EXERCISE INSTRUCTIONS
Transcribe, word for word and without additions, each line below from the one containing "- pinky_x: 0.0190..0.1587" through the one containing "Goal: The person", both ends included.

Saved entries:
+++++

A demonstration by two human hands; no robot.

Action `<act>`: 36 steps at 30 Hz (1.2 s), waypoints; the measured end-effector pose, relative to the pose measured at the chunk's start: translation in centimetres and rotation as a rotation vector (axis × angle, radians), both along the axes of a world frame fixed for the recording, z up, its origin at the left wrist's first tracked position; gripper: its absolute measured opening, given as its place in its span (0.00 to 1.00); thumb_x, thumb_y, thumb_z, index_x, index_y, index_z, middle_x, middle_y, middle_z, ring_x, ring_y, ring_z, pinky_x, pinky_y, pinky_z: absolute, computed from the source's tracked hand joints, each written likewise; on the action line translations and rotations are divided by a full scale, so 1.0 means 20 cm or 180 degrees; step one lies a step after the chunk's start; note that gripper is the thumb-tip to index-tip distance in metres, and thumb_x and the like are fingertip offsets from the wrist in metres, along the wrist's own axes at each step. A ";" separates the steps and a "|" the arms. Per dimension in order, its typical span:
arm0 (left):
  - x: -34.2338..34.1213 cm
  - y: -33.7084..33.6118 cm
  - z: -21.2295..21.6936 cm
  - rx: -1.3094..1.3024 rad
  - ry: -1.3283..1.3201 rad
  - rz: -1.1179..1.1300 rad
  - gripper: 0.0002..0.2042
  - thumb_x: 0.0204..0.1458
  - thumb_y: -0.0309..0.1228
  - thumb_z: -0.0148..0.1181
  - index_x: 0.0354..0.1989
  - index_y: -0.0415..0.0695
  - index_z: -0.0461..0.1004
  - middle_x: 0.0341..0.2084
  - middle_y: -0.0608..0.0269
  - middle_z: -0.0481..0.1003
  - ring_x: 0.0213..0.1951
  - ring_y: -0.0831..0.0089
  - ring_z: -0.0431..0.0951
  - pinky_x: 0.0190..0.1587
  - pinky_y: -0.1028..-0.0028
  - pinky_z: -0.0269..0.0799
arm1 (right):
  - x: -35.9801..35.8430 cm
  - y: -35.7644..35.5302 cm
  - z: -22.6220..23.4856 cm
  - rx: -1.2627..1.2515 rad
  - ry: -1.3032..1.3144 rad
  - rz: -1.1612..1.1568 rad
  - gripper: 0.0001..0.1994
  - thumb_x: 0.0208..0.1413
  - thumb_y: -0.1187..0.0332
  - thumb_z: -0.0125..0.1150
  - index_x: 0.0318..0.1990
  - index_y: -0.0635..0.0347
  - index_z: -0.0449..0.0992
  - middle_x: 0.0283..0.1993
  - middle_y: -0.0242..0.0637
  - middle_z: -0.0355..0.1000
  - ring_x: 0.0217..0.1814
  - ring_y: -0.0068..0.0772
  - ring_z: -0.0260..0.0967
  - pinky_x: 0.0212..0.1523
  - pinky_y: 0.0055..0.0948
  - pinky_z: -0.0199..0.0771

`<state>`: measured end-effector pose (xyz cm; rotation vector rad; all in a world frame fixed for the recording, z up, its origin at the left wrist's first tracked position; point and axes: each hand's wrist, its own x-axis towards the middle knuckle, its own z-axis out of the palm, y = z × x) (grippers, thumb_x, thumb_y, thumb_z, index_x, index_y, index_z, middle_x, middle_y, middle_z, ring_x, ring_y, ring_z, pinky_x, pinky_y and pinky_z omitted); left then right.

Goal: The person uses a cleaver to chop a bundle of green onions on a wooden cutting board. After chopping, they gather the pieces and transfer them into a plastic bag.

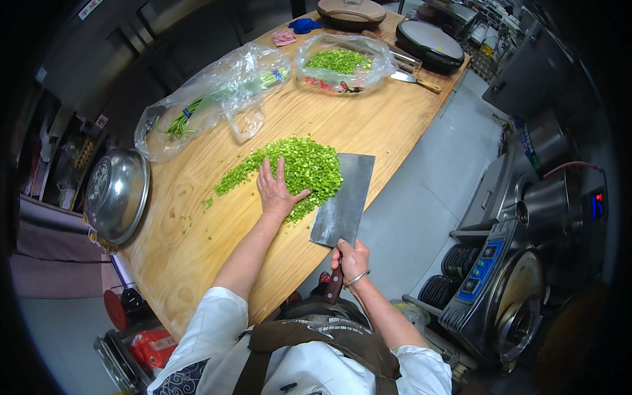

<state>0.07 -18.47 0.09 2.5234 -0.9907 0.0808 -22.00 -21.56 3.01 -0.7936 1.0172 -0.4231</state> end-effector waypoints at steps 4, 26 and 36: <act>-0.01 -0.10 -0.01 -0.0018 0.0032 -0.0037 0.52 0.30 0.55 0.67 0.64 0.53 0.43 0.61 0.43 0.42 0.63 0.47 0.41 0.63 0.55 0.37 | 0.01 -0.06 0.00 0.0010 -0.0020 0.0114 0.04 0.52 0.72 0.49 0.28 0.60 0.62 0.14 0.34 0.63 0.09 0.24 0.58 0.10 0.25 0.61; -0.11 0.36 0.05 0.0633 0.0181 -0.1379 0.52 0.29 0.59 0.63 0.64 0.50 0.45 0.63 0.45 0.37 0.65 0.48 0.33 0.61 0.47 0.29 | -0.12 -0.07 0.05 0.0026 0.0250 0.0345 0.04 0.53 0.72 0.50 0.30 0.59 0.62 0.14 0.33 0.62 0.09 0.24 0.58 0.10 0.25 0.61; -0.26 -0.09 0.00 -0.0410 0.0275 -0.0410 0.50 0.30 0.56 0.65 0.63 0.52 0.46 0.61 0.45 0.42 0.62 0.44 0.41 0.61 0.50 0.40 | -0.11 0.01 -0.01 0.0235 0.0117 0.0485 0.04 0.53 0.72 0.51 0.29 0.60 0.64 0.14 0.33 0.63 0.09 0.23 0.58 0.09 0.23 0.60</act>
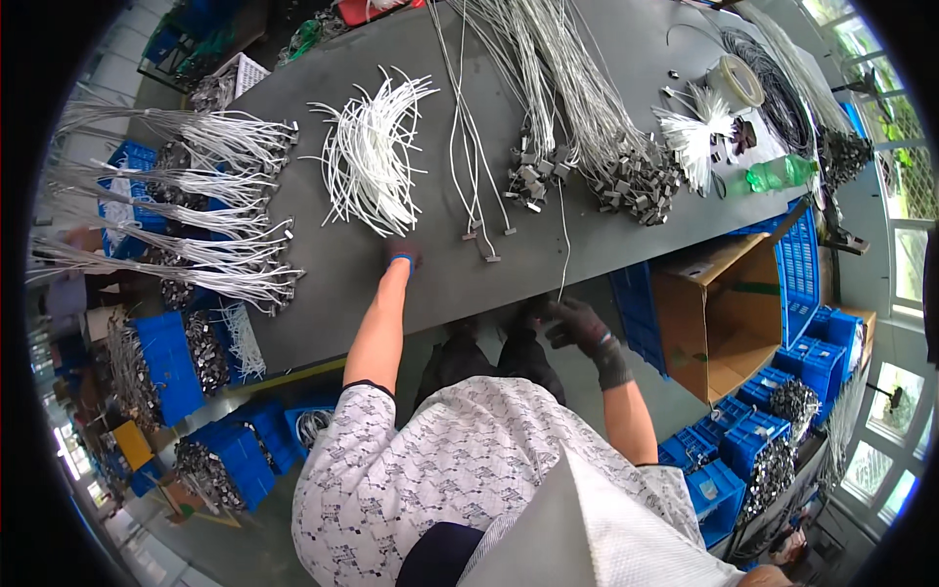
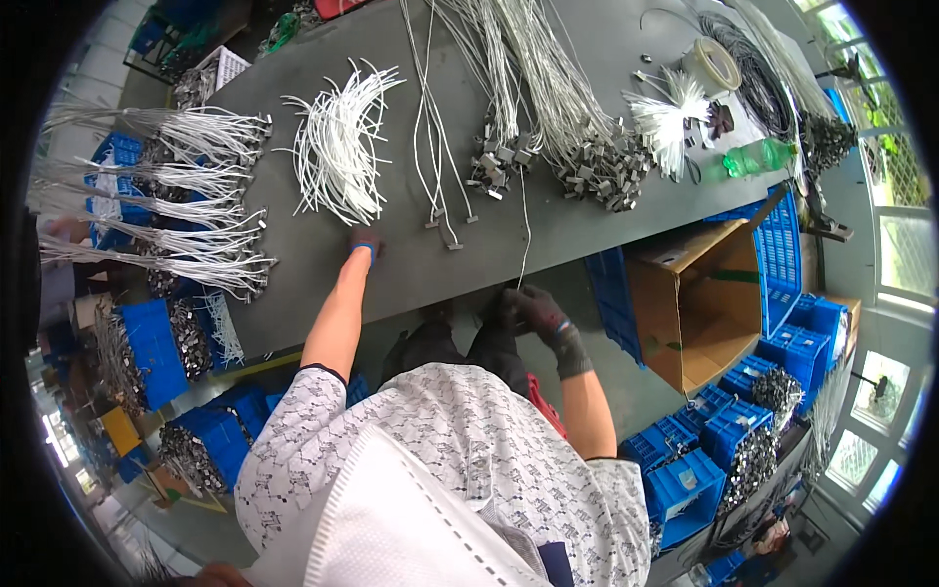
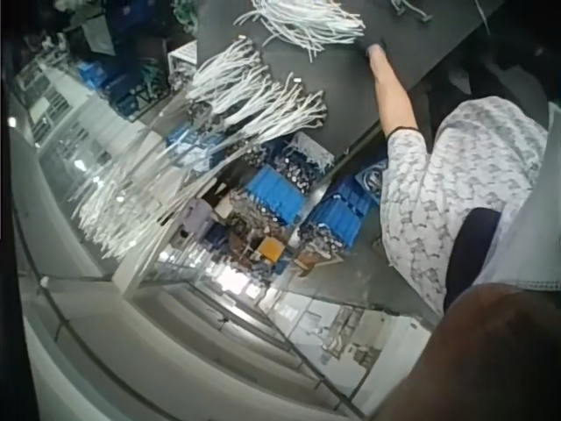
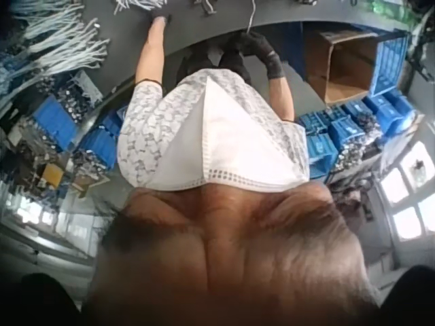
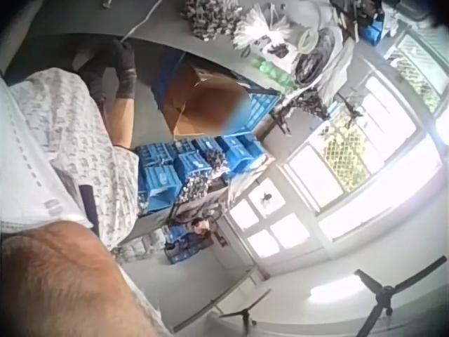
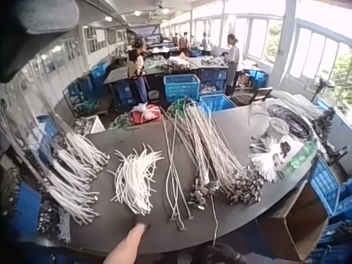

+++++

OUTPUT FOR THIS TASK
  - pinky_x: 0.0190..0.1587
  - pinky_y: -0.1028..-0.0028
  - pinky_z: -0.0269..0.0799
arm1 (right):
  - x: -35.9801..35.8430 cm
  - y: -35.7644..35.5302 cm
  - z: -22.6220..23.4856 cm
  - rx: -1.2627..1.2515 rad
  - ry: -1.3032..1.3144 rad
  - rz: -1.1612..1.1568 rad
  - gripper: 0.0001..0.1994
  - thumb_x: 0.0208..0.1413
  - thumb_y: -0.1187..0.0332
  - thumb_z: -0.0125..0.1150
  - index_x: 0.0318..0.1990
  - index_y: -0.0635..0.0347
  - index_z: -0.0449..0.0992
  - middle_x: 0.0283..0.1993
  - middle_y: -0.0242..0.0637
  - middle_z: -0.0355..0.1000
  - ring_x: 0.0217..0.1814
  - ring_y: -0.0068..0.0772
  - ring_z: -0.0260..0.0967
  - pinky_x: 0.0212..0.1523
  - pinky_y: 0.0055..0.0948
  - pinky_z: -0.0199..0.0771

`<state>`: measured end-effector pose (xyz cm; rotation vector rad; all in a world frame fixed for the recording, z up, its origin at the left wrist's first tracked position; point and axes: each hand's wrist, its own x-axis towards the middle knuckle, its own z-axis out of the palm, y = z × x) (grippers, thumb_x, thumb_y, thumb_z, index_x, index_y, index_z, middle_x, middle_y, middle_z, ring_x, ring_y, ring_z, pinky_x, pinky_y and pinky_z omitted); left then right.

Goal: The person uses a cleaver to chop a bundle of green onions on a wooden cutting board. After chopping, they gather the pieces and transfer them into a plastic bag.

Now the answer is complete.